Michelle Schroeder, public policy director for the Kansas Department of Social and Rehabilitation Services, which oversees the hospital, told members that last month The Joint Commission, a national organization that accredits hospitals, had cited the Larned hospital for being understaffed. As a result, the facility’s accreditation was in jeopardy.
“Larned is in critical condition for accreditation,” she said.
About half the proposed funding, she said, would be used to increase nurses’ salaries; the other half would allow the hospital to hire 23 additional employees.
When asked how many nurses would be in line for a pay raise, how the raises would be calculated, and how they jibed with other initiatives aimed at raising state employee wages, Schroeder said she didn’t know.
Sen. Laura Kelly, a Topeka Democrat, asked why the administration wasn’t proposing comparable raises for the nurses at the state hospitals in Topeka, Parsons, Osawatomie, and Kansas City.
Schroeder said the situation at Larned State Hospital “is the critical issue right now.”
Staffing concerns at the other hospitals would be reviewed by the administration this summer, she said.
“It’s not only Larned that has staffing issues,” Kelly said. “Just about every other state hospital has suggested they’re having the same problems.

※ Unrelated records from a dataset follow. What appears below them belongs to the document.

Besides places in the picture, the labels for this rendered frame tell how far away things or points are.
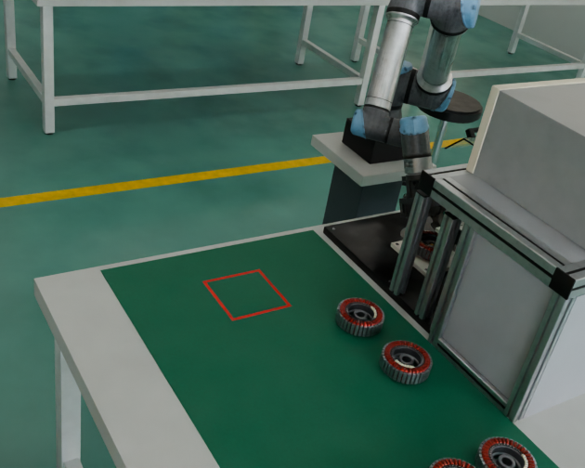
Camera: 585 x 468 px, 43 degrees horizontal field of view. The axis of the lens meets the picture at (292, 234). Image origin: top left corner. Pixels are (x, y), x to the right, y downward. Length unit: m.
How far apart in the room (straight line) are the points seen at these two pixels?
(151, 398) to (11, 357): 1.28
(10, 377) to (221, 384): 1.24
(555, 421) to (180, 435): 0.79
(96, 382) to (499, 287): 0.84
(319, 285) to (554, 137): 0.67
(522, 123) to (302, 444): 0.79
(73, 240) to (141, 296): 1.58
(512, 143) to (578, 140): 0.16
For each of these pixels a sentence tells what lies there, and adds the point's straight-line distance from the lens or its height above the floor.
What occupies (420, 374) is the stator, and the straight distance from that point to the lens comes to 1.62.
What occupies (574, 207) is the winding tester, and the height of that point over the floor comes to 1.18.
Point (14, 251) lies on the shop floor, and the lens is 3.23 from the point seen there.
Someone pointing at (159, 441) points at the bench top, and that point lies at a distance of 1.42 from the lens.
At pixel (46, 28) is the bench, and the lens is 3.97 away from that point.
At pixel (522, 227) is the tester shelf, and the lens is 1.56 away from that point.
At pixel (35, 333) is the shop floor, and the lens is 2.80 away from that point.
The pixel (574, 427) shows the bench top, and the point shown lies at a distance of 1.71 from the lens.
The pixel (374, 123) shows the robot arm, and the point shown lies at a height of 1.03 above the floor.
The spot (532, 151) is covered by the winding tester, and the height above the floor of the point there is 1.24.
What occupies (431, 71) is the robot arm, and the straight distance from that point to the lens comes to 2.39.
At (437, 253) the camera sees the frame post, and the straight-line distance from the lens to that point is 1.71.
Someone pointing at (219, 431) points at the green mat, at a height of 0.75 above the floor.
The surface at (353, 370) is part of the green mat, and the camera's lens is 1.63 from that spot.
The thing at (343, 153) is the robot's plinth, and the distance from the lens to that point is 2.55.
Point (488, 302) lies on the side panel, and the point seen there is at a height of 0.94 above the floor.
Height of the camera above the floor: 1.81
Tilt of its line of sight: 31 degrees down
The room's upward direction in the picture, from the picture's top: 10 degrees clockwise
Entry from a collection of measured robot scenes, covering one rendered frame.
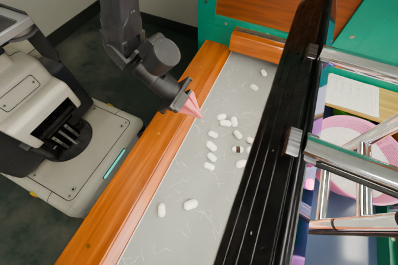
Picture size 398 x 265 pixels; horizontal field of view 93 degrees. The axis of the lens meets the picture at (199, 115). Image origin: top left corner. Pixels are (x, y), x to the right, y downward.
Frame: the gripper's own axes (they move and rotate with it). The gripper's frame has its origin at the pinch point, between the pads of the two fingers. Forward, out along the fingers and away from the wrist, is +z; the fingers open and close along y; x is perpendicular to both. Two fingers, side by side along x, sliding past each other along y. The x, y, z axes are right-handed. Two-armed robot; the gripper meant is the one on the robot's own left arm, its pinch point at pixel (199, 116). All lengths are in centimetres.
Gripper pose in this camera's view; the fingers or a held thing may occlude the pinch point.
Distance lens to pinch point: 50.3
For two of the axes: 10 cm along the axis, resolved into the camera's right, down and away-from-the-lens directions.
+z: 6.9, 6.1, 3.9
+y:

So are we going to wait until the other hospitals have their accreditation called into question or are we going to do some proactive restructuring that beats them to the punch?”
Kelly asked Schroeder to let the committee know when the other hospitals’ accreditation surveys were due. Schroeder said she would.
“I would suggest you look to see what it would take to adjust all the salaries to help with retention in all the hospitals,” Kelly said.
Schroeder said that SRS Deputy Secretary Gary Haulmark and Kansas Department on Aging Secretary Shawn Sullivan have been leading the administration’s efforts to address the staffing issues at Larned State Hospital.
Neither Sullivan nor Haulmark was able to attend the committee’s mid-morning meeting.
Sullivan is scheduled to assume official oversight of the hospitals effective July 1, after SRS and the aging department are reorganized. Sullivan will then head the newly named Department for Aging and Disability Services and a smaller SRS will become the Department for Children and Families.
Though the call for spending an additional $1.9 million at Larned State Hospital was part of a budget amendment introduced by the governor’s budget office on Thursday, only one budget office employee attended the hearing. She told committee members she was unfamiliar with most of the amendment.
No one from the Governor’s Office attended the meeting.